2. Jump Before You're Perfectly Ready
Andrew Carnegie once said, "the gods send thread for a web begun."
Jumping is probably the most important skill of all. It involves moving outside of your safety, and making a leap even if you don't have all the blanks filled in. I speak to a lot of budding entrepreneurs who tell me that they just need these few things to happen before they can bust out on their own. But the truth is, those things will never happen, as long as they stay in their current situation. You have to just have faith and jump.

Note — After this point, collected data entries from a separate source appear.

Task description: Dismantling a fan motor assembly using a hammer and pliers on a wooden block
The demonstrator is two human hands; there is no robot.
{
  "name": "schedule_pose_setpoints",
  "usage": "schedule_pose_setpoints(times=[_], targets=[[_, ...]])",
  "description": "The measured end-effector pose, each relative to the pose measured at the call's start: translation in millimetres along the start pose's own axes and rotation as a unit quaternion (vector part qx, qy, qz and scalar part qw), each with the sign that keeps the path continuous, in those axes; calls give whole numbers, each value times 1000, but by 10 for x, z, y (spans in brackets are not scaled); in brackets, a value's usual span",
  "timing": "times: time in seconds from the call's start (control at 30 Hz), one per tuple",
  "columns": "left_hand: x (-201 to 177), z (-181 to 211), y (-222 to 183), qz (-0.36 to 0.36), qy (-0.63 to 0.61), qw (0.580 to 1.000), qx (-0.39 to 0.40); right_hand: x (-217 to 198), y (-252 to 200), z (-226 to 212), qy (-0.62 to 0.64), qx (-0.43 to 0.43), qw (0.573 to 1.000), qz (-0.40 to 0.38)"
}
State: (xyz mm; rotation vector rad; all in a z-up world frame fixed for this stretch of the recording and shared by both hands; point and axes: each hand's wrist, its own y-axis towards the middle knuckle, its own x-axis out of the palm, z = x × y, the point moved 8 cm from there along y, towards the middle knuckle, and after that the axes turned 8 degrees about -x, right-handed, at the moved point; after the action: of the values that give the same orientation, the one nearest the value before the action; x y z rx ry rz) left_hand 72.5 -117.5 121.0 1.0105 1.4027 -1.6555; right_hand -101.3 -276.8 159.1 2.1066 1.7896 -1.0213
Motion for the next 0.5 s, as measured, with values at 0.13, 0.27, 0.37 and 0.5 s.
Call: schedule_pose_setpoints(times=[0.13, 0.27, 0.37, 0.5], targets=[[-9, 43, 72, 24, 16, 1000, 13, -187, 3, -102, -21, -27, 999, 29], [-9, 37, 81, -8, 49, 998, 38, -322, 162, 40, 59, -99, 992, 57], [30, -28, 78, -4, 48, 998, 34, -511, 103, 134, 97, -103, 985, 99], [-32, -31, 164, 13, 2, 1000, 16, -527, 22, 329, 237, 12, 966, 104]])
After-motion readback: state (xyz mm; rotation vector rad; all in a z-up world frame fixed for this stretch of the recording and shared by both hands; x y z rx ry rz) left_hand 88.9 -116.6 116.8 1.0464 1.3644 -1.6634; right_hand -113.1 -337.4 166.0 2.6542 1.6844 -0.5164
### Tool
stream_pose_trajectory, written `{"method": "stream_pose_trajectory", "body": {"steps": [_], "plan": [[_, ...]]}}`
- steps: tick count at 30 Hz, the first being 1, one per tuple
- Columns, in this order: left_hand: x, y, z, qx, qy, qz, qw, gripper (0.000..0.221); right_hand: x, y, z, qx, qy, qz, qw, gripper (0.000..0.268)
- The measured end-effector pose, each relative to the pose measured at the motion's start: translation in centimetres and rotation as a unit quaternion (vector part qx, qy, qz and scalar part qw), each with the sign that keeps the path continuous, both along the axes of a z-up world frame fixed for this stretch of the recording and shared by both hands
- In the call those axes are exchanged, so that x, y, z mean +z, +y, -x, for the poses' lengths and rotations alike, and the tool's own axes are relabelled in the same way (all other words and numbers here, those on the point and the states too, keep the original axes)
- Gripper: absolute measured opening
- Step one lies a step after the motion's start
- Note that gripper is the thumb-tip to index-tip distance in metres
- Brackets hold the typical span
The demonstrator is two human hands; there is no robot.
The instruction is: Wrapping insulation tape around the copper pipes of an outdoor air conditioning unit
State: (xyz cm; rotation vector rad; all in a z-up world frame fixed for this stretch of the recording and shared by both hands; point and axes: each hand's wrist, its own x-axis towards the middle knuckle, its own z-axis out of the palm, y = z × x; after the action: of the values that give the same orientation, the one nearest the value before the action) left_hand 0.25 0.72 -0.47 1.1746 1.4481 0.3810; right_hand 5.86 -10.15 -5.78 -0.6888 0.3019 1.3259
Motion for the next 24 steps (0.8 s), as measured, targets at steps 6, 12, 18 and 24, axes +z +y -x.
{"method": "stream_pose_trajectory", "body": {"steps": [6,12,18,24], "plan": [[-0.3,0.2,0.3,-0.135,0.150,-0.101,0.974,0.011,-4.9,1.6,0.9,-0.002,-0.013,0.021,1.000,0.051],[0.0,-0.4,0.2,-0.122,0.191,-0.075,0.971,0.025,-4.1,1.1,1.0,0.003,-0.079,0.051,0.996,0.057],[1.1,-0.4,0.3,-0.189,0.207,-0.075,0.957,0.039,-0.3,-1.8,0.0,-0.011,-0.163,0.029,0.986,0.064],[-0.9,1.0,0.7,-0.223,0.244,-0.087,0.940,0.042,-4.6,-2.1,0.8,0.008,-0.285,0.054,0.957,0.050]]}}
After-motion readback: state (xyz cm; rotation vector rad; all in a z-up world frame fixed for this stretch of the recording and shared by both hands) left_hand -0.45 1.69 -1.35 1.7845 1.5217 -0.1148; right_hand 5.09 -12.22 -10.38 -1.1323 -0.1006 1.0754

I resigned from a great job to start Shareablee, and many of my friends thought I was insane. I probably was -- I had no idea how to raise money or how to scale a company on my own, but I knew that I would never learn those things if I kept on doing what I was already doing. And that first morning after I'd quit and I woke up and went downstairs with my coffee to work on my company, I wondered why I'd taken so long.
At that stage, my idea for the company was to post social content on behalf of small businesses, because I figured that the enterprise space must already have this social thing figured out. I was wrong on both counts. I learned quickly that I knew nothing about SMB's -- I didn't know how to sell to them, how to service them, even how to hire the right people who knew these things. And after a very emotional business owner called my cellphone at 1 a.m. to fire me for redirecting his customers from Facebook to this site called Bit.ly -- who he assumed was a competitor -- I accepted that we had to pivot.
The great thing about getting it wrong the first time was that in the process of trying to execute, I learned the marketplace needed. I learned how freakishly hard it was to decide what to write and how to tweak content, and how to do all that with a lens on your competition. So instead, we went out and built that product, that became the company that we have today.
Jumping also meant sharing the data, sample insights and really unpolished betas well before I thought it was my best work. I had to get comfortable with 'scrappy and functional,' and remind myself that building a business is not a school project that I was going to get graded on. As one of my investors told me, this is binary, ones and zeros. People would either buy it or they wouldn't, and that would be that. No pressure.
Luckily for us, they bought it, and we grew faster than we'd imagined. But none of that would have happened if I hadn't tried to sell a social media posting service to small businesses and got yelled at.
3. Tell Everyone Your Ideas
I often hear people say about their ideas or their new companies: "I can't talk about it yet." Usually, this person believes it's possible for someone else to steal an idea, as though there is anything intrinsically valuable in an idea worth stealing in the first place. I'm going to go out there on a limb and say that if your idea is so flimsy that someone can hear it once and go execute on it as well as you could have, it probably wasn't much chop to begin with. I know that can sound harsh, but I believe it to be true.
When I began Shareablee, I told everyone I knew about what I was doing. You never know who can help you, and it turned out that one of the people I told became our first client. Others ended up working for us, or referring us to great people who we since hired or consulted with, or went on to become clients too. People want to help, and talking openly enables that to happen.
The other benefit of telling everyone what you're doing is you get leverage on yourself to follow through. It can be scary to openly declare what you want to do because you're opening yourself up to judgment and very public failure. But that's a great motivator. No one wants to be that person who says they're going to do something and doesn't do it. So say what you're going to do, and make it really painful for yourself to go back on your word.